■ YOUR TASK ■
Your copy should match the listing below word for word, with no images in it.

■ DATA ■
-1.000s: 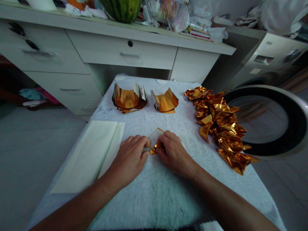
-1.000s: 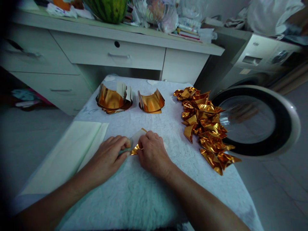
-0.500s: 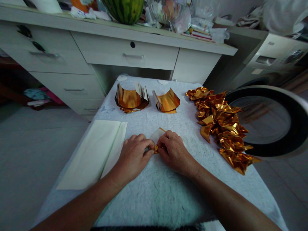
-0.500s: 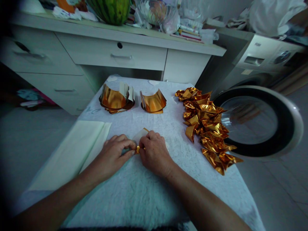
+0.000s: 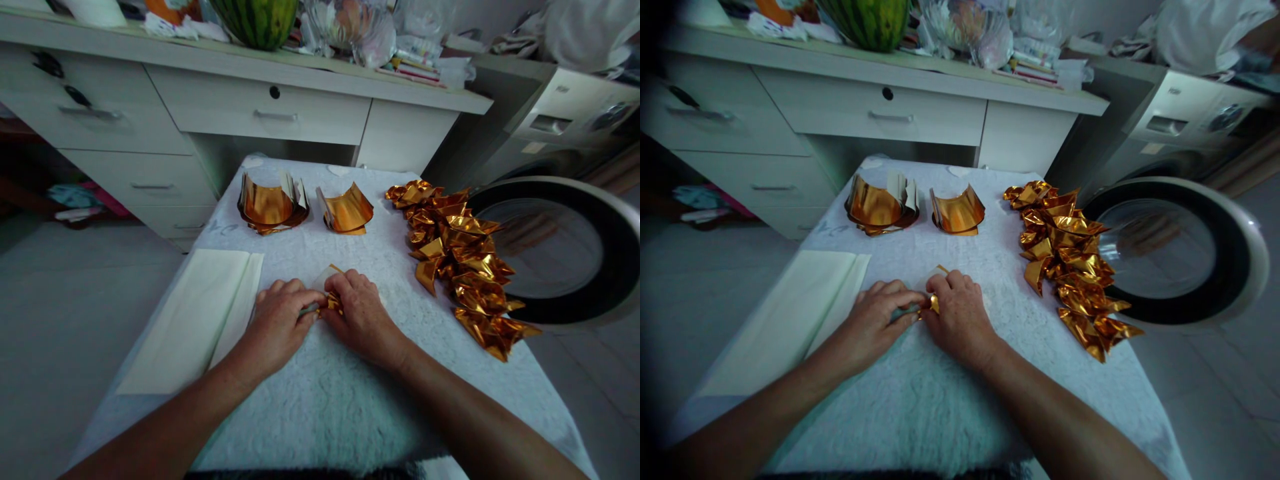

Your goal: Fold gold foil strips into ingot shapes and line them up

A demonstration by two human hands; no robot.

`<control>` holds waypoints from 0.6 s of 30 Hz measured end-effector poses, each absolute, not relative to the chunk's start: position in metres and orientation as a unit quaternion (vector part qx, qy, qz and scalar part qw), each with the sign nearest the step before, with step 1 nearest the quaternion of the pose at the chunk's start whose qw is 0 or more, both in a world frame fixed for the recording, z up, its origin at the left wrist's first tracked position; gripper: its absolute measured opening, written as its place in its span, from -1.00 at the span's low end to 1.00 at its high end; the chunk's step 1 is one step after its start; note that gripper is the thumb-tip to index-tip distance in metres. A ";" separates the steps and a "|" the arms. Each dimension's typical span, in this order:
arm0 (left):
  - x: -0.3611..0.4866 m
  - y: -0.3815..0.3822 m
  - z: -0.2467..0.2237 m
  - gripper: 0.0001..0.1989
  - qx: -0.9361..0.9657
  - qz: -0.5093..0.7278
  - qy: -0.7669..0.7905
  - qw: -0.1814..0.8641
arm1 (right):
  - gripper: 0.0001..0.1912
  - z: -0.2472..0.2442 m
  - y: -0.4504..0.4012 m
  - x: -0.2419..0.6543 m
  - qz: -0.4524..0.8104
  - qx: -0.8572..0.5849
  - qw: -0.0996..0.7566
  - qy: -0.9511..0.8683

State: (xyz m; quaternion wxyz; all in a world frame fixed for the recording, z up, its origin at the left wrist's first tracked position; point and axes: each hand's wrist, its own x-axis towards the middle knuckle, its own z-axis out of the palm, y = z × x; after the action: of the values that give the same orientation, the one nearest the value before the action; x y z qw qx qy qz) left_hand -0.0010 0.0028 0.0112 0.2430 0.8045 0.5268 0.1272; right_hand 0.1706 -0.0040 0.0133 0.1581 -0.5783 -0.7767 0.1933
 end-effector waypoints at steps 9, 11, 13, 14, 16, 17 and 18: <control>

■ WRITTEN RESPONSE ■
-1.000s: 
-1.000s: 
-0.500s: 
-0.500s: 
+0.000s: 

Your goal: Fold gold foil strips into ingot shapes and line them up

A demonstration by two human hands; no robot.

`<control>` holds waypoints from 0.6 s of 30 Hz measured end-effector poses, each absolute, not relative to the chunk's start: position in metres and orientation as a unit quaternion (vector part qx, qy, qz and scalar part qw), each with the sign nearest the step before, with step 1 nearest the quaternion of the pose at the chunk's start whose qw is 0 or more, both in a world frame fixed for the recording, z up, its origin at the left wrist's first tracked position; gripper: its absolute measured opening, written as its place in its span, from -1.00 at the span's low end to 1.00 at its high end; the chunk's step 1 is one step after its start; note that gripper is the thumb-tip to index-tip distance in metres. A ";" separates the steps and a "|" the arms. Each dimension's typical span, in this order:
arm0 (left):
  - x: -0.3611..0.4866 m
  - y: -0.3815..0.3822 m
  - z: -0.2467..0.2237 m
  - gripper: 0.0001..0.1989
  - qx: -0.9361..0.9657
  - qz: -0.5093..0.7278
  - qy: -0.7669..0.7905
  - qw: -0.1814..0.8641
arm1 (right):
  - gripper: 0.0001..0.1912
  - z: -0.2472..0.2442 m
  - y: -0.4504..0.4012 m
  - x: -0.2419..0.6543 m
  - qz: -0.4524..0.8104
  - qx: -0.8572..0.5849
  - qw: -0.0996..0.7566
  - qy: -0.9511..0.8683

State: (xyz m; quaternion wxyz; all in a world frame fixed for the recording, z up, its origin at the left wrist's first tracked position; point and axes: each hand's wrist, its own x-axis towards the middle knuckle, its own z-axis out of the palm, y = z × x; after the action: of the values that give the same orientation, the one nearest the value before the action; x y z qw qx qy qz) left_hand -0.0010 0.0028 0.0112 0.2430 0.8045 0.5268 0.1272; right_hand 0.1706 -0.0040 0.0133 0.1581 -0.5783 -0.7767 0.1933
 end-effector waypoints at steps 9, 11, 13, 14, 16, 17 and 18: <control>

The exercise has now been completed.